* YOUR TASK
The output should match the data below line for line.

'''

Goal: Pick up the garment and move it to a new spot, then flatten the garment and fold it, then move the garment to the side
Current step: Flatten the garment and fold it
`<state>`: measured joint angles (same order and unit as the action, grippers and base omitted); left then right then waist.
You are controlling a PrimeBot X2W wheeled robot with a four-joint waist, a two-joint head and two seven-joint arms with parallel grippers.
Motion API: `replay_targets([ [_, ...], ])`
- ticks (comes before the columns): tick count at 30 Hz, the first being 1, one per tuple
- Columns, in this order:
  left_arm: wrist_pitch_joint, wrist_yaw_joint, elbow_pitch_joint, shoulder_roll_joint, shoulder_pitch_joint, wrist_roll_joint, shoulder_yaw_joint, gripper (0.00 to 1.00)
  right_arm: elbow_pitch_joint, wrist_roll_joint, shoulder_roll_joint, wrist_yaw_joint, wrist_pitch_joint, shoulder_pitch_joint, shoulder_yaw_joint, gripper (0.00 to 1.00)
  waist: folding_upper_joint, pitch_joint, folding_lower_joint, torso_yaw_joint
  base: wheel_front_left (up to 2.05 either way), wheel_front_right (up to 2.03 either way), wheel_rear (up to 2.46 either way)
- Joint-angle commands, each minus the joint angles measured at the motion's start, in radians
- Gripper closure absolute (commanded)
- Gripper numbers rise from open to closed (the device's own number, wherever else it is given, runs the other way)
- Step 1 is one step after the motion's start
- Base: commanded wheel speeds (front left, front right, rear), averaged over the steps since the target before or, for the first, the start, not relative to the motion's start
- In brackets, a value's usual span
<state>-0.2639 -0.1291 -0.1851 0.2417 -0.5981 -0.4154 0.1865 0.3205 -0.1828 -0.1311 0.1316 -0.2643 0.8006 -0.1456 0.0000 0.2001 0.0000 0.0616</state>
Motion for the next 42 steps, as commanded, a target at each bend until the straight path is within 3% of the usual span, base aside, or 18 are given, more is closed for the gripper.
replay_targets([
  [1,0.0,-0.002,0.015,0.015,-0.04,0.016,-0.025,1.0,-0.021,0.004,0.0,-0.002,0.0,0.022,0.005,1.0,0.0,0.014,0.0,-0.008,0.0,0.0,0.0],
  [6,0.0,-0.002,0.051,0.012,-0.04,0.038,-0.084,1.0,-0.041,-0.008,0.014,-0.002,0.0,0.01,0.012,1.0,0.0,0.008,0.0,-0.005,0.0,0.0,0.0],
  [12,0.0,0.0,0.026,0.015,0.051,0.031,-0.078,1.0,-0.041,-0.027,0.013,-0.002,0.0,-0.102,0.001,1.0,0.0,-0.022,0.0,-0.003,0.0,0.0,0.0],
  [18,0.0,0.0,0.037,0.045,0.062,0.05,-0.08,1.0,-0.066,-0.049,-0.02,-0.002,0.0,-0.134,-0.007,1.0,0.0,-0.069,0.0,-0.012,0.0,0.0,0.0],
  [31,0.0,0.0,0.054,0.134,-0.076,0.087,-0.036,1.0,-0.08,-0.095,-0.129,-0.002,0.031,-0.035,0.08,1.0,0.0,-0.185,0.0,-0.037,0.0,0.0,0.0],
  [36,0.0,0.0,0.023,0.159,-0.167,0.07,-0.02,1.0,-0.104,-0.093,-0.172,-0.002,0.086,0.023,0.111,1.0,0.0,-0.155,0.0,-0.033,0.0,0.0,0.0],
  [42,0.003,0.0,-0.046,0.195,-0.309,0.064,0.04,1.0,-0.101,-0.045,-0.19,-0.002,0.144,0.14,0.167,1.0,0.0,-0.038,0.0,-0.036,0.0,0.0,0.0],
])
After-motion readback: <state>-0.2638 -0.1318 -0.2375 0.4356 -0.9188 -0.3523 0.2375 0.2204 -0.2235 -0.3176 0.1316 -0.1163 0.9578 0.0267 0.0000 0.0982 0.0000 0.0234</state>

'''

* SOLUTION TO THIS TASK
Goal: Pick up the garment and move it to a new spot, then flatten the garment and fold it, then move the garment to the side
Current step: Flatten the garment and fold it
`<state>`: measured joint angles (same order and unit as the action, grippers and base omitted); left then right then waist.
You are controlling a PrimeBot X2W wheeled robot with a four-joint waist, a two-joint head and two seven-joint arms with parallel grippers.
Motion API: `replay_targets([ [_, ...], ])`
- ticks (comes before the columns): tick count at 30 Hz, the first being 1, one per tuple
- Columns, in this order:
  left_arm: wrist_pitch_joint, wrist_yaw_joint, elbow_pitch_joint, shoulder_roll_joint, shoulder_pitch_joint, wrist_roll_joint, shoulder_yaw_joint, gripper (0.00 to 1.00)
  right_arm: elbow_pitch_joint, wrist_roll_joint, shoulder_roll_joint, wrist_yaw_joint, wrist_pitch_joint, shoulder_pitch_joint, shoulder_yaw_joint, gripper (0.00 to 1.00)
  waist: folding_upper_joint, pitch_joint, folding_lower_joint, torso_yaw_joint
  base: wheel_front_left (up to 2.05 either way), wheel_front_right (up to 2.03 either way), wheel_rear (up to 2.46 either way)
- Joint-angle commands, each minus the joint angles measured at the motion's start, in radians
- Gripper closure absolute (commanded)
- Gripper numbers rise from open to closed (the device's own number, wherever else it is given, runs the other way)
- Step 1 is one step after the motion's start
- Base: commanded wheel speeds (front left, front right, rear), averaged over the steps since the target before or, for the first, the start, not relative to the motion's start
- In brackets, a value's usual span
<state>-0.2639 -0.1291 -0.1851 0.2417 -0.5981 -0.4154 0.1865 0.3205 -0.1828 -0.1311 0.1316 -0.2643 0.8006 -0.1456 0.0000 0.2001 0.0000 0.0616</state>
Motion for the next 42 steps, as commanded, a target at each bend until the straight path is within 3% of the usual span, base aside, or 18 are given, more is closed for the gripper.
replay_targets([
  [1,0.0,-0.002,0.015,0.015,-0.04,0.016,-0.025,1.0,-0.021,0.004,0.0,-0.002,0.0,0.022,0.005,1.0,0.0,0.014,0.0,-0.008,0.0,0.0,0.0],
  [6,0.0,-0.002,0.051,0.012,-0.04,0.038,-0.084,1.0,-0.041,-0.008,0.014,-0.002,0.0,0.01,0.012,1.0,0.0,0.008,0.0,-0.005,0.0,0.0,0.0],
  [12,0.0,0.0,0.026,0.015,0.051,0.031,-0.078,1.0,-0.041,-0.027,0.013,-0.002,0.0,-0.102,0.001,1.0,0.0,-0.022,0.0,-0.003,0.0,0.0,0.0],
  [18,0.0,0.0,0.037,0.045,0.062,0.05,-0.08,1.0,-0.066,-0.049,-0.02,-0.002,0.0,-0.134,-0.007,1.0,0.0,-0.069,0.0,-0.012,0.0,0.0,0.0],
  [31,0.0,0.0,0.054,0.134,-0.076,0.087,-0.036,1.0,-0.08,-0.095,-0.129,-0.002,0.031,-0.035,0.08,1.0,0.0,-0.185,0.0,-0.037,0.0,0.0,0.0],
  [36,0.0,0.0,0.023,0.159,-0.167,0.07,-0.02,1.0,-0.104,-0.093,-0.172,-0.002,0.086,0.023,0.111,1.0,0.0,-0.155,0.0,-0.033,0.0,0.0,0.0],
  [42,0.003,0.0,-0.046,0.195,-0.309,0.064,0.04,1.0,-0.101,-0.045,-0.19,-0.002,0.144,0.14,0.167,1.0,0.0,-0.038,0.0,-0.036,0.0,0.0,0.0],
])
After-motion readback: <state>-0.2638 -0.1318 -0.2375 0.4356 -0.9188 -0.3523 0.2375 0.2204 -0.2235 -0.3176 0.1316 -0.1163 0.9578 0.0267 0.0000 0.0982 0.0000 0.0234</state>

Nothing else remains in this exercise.